* **Activity**:
From the listing that follows, report the number of lines with the word "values" in them, and no other output.
+---+
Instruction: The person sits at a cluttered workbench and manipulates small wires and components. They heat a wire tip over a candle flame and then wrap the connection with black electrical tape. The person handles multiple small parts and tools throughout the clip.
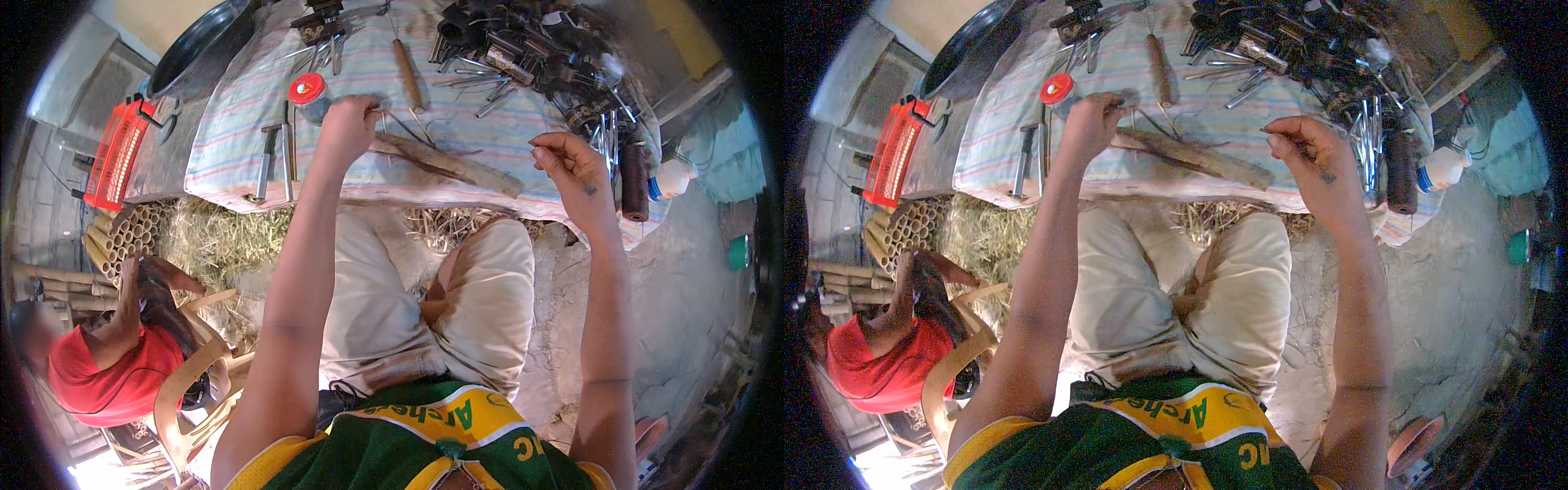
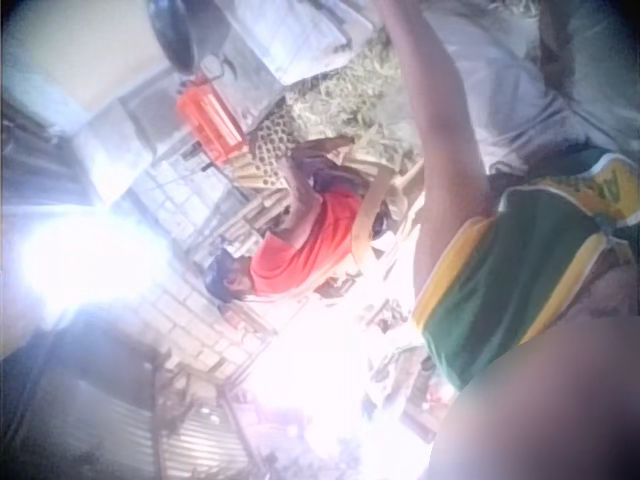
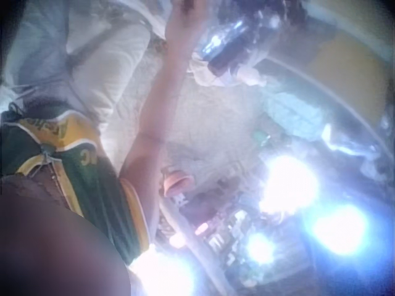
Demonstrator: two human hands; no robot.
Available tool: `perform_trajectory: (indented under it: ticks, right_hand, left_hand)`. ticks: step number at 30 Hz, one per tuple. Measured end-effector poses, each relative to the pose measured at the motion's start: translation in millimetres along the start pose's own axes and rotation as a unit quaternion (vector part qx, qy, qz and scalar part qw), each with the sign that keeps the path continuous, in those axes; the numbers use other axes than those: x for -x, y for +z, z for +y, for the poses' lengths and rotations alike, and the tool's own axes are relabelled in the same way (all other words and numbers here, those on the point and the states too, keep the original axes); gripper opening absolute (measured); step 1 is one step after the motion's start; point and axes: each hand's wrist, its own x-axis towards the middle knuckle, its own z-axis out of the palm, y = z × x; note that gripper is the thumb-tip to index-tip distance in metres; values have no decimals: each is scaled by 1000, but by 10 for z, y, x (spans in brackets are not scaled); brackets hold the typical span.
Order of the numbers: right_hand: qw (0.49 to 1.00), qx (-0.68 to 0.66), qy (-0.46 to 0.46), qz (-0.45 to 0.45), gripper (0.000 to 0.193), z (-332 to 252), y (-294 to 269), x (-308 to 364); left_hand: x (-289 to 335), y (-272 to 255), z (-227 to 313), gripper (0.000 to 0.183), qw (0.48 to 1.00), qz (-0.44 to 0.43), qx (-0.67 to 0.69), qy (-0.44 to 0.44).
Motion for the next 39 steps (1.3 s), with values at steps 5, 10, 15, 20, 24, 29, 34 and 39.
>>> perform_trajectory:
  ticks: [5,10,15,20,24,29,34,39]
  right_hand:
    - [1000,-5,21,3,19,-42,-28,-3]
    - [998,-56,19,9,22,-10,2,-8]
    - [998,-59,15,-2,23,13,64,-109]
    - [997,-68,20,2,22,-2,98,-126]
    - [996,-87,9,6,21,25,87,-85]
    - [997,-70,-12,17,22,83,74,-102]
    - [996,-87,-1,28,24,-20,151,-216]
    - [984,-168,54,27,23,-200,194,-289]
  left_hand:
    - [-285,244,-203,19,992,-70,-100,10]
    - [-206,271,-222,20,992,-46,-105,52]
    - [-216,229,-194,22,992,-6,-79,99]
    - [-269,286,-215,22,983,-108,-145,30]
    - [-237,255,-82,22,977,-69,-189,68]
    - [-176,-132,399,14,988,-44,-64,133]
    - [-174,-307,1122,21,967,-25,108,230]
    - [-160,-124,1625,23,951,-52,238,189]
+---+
* **Output below**:
2